A spokesman for NSO, which is believed to sell its spyware to intelligence agencies and nation states, said that it was investigating the issue. The spokesman said NSO “would not, or could not” use its own technology to target “any person or organisation”, including the UK lawyer.
The vulnerability was also used to target a researcher at Amnesty International, which is fighting for the NSO Group to have its export license withdrawn by Israeli government.
“Under no circumstances would NSO be involved in the operating or identifying of targets of its technology, which is solely operated by intelligence and law enforcement agencies,” the company said.
It also said that it had carefully vetted customers and investigated any abuse. The company has previously been accused of selling software used to spy on the phone of the murdered Saudi Arabian journalist Jamal Khashoggi.
John Scott-Railton, a researcher with the internet watchdog Citizen Lab, called the hack “a very scary vulnerability.”
“There’s nothing a user could have done here, short of not having the app,” he said.
WhatsApp, which has more than 1.5 billion users, immediately contacted Citizen Lab and human rights groups, fixed the issue and pushed out a patch. WhatsApp also provided information to US law enforcement officials to assist in their investigation.
A WhatsApp spokesman said the flaw was discovered while “our team was putting some additional security enhancements to our voice calls” and that engineers found that people targeted for infection “might get one or two calls from a number that is not familiar to them. In the process of calling, this code gets shipped”.
“We are deeply concerned about the abuse of such capabilities,” WhatsApp said in a statement.
The revelation adds to the questions over the reach of the Israeli company’s powerful spyware, which can hijack smartphones, control their cameras and effectively turn them into pocket-sized surveillance devices.

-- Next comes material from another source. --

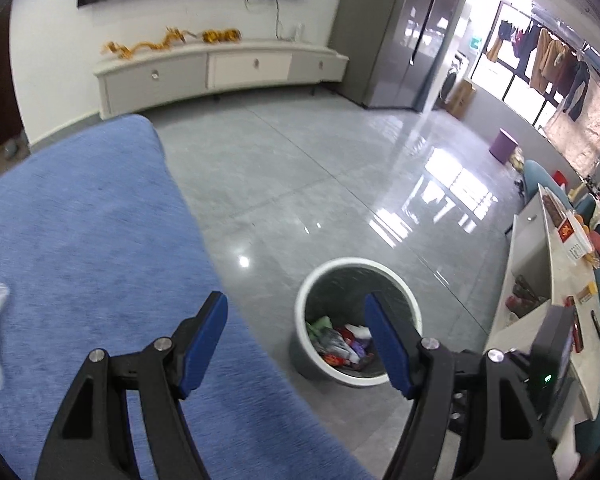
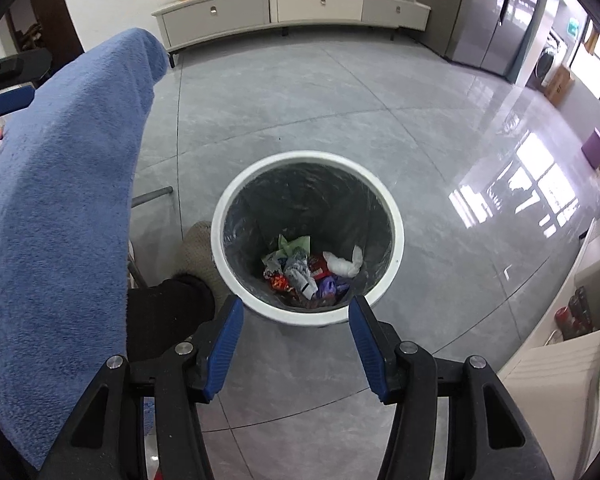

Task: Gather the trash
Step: 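Move both tools back to the remaining wrappers on the rug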

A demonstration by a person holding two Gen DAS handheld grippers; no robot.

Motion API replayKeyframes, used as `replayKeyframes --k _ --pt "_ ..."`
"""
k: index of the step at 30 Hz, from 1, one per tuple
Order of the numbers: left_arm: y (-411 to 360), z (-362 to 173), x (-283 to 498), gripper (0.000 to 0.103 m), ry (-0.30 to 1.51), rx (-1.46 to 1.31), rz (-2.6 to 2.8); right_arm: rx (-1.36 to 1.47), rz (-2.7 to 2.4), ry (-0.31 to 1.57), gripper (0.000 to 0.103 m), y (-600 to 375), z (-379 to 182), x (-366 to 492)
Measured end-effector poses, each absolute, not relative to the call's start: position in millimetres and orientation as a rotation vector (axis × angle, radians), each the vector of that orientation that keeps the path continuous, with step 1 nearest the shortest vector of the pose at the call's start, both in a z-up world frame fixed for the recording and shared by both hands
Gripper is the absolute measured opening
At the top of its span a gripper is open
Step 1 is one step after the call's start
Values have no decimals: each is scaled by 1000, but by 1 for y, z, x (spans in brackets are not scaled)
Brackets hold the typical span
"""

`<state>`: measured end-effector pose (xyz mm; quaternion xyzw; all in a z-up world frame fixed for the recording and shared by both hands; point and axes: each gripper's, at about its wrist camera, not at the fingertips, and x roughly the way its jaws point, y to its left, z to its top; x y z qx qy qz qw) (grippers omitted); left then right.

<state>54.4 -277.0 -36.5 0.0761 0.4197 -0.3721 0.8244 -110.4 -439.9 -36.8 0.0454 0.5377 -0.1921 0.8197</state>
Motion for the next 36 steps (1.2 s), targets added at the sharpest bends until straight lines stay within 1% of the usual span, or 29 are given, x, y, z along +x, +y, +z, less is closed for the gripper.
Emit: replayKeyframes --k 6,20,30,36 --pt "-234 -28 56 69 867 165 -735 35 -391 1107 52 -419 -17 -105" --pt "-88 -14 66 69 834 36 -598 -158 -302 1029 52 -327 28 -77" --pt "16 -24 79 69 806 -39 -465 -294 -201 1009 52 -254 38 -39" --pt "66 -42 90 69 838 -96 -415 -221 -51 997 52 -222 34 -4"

“NSO Group has been bragging that it has no-click install capabilities for quite some time,” said Eva Galperin, director of cyber security at the Electronic Frontier Foundation.
Amnesty International said last year it believed it had been targeted by spyware developed by NSO in Saudi Arabia. In June 2018, the human rights organisation said a staff member was targeted over WhatsApp in an attempt to remotely install NSO’s Pegasus surveillance tool.
“NSO Group sells its products to governments who are known for outrageous human rights abuses, giving them the tools to track activists and critics. The attack on Amnesty International was the final straw,” said Danna Ingleton, deputy director of Amnesty Tech.
Last week Facebook announced it would be end-to-end encrypting its Messenger app, in a new focus on “privacy first” after years of privacy and security mishaps.
The company previously announced plans to merge WhatsApp, Facebook and Instagram’s software architecture, raising the question as to whether an insecurity in one platform will lead to holes across all three products.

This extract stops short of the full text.